#### Exercise prompt:
An exact copy of the listing below is required, minus its pictures.
Given material below:
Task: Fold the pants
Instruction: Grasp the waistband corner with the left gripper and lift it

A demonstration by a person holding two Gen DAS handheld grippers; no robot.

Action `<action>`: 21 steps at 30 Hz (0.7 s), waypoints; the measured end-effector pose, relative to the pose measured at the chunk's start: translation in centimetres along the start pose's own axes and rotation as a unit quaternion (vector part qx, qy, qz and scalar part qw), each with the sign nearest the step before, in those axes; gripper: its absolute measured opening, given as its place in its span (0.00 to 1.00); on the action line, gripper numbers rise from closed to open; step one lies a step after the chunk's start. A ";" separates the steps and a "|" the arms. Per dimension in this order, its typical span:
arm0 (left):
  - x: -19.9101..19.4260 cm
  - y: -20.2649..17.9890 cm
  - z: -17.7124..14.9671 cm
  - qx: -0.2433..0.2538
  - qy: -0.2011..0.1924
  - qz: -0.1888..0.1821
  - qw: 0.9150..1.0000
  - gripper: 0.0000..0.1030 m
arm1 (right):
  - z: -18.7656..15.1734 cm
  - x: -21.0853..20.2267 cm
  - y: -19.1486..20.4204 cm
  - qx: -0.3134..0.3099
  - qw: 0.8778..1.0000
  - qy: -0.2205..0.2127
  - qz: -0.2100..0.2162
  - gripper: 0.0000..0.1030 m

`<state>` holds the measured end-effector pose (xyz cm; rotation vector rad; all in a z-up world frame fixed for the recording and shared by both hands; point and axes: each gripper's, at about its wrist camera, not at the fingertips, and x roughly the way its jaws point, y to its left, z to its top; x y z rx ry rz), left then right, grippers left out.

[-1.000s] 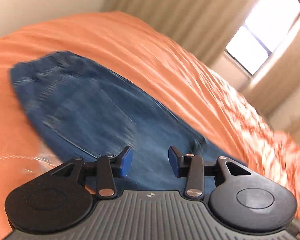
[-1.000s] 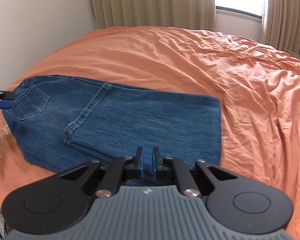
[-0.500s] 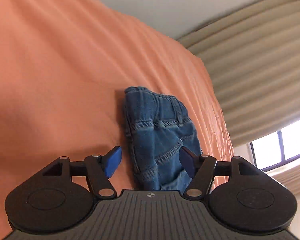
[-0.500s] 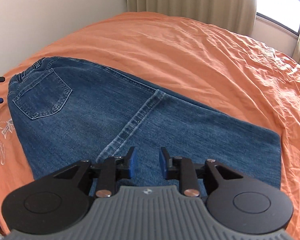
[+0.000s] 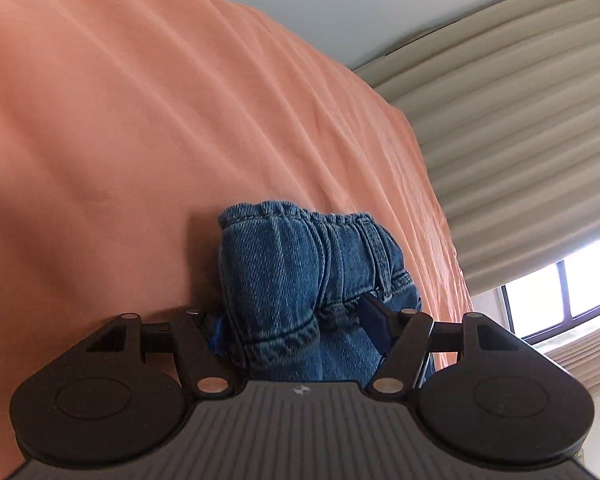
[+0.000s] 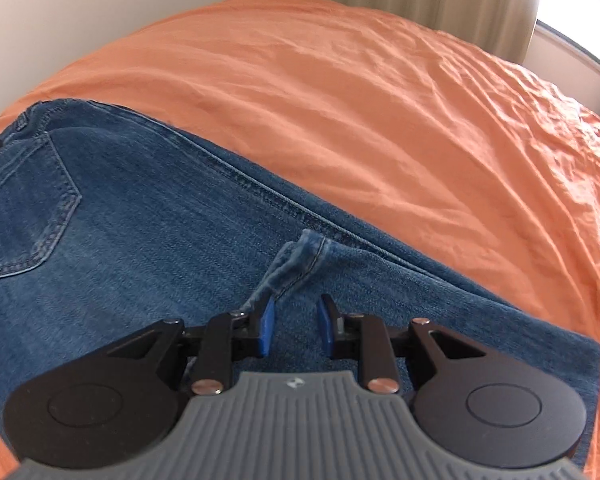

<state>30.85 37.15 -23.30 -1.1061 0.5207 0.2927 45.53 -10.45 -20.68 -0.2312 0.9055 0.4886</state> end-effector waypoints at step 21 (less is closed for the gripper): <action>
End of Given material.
#### Expected output:
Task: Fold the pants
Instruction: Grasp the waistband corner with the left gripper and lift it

A demonstration by a person holding two Gen DAS handheld grippers; no robot.

Action `<action>`: 21 steps at 30 Hz (0.7 s), waypoints; the measured end-effector pose, relative to the pose measured at the chunk's start: translation in centimetres along the start pose's own axes and rotation as a unit quaternion (vector part qx, qy, qz and scalar part qw), each with the sign nearest the step before, in those axes; gripper: its absolute measured opening, given as its place in its span (0.00 to 1.00); on the action line, gripper numbers rise from closed to open; step one lies a step after the chunk's start. A ";" separates the steps and a "|" the arms. Per dimension in this order, its typical span:
arm0 (left):
  - x: -19.9101..19.4260 cm
  - y: -20.2649..17.9890 cm
  - z: -17.7124..14.9671 cm
  - qx: -0.2433..0.2538
  - qy: -0.2011..0.1924
  - qz: -0.1888..0.1821
  - qw: 0.9150..1.0000
  - gripper: 0.0000..0.1030 m
arm1 (right):
  - z: -18.7656..15.1734 cm
  - x: -21.0853..20.2267 cm
  - y: -19.1486..20.4204 cm
  - qx: -0.3134..0.3099
  - qw: 0.8778..1.0000
  - qy: -0.2205..0.2127
  - qz: -0.2100..0.2162
  - gripper: 0.0000..0.1030 m

`<state>` holds the measured end-effector pose (xyz cm; rotation vector rad; all in a z-up world frame fixed for the recording and shared by both hands; point and axes: each gripper's, at about its wrist camera, not at the fingertips, and x roughly the way its jaws point, y to its left, z to its top; x y z rx ry rz), left then right, grippers left out.

[-1.000s] 
[-1.000s] 
[-0.500s] 
[-0.500s] 
[+0.000s] 
[+0.000s] 

<state>30.85 37.15 -23.30 -1.1061 0.5207 0.2927 45.53 -10.45 -20.68 -0.2312 0.9055 0.4886</state> end-effector waypoints at step 21 (less is closed for the gripper): <action>

The answer given is complete.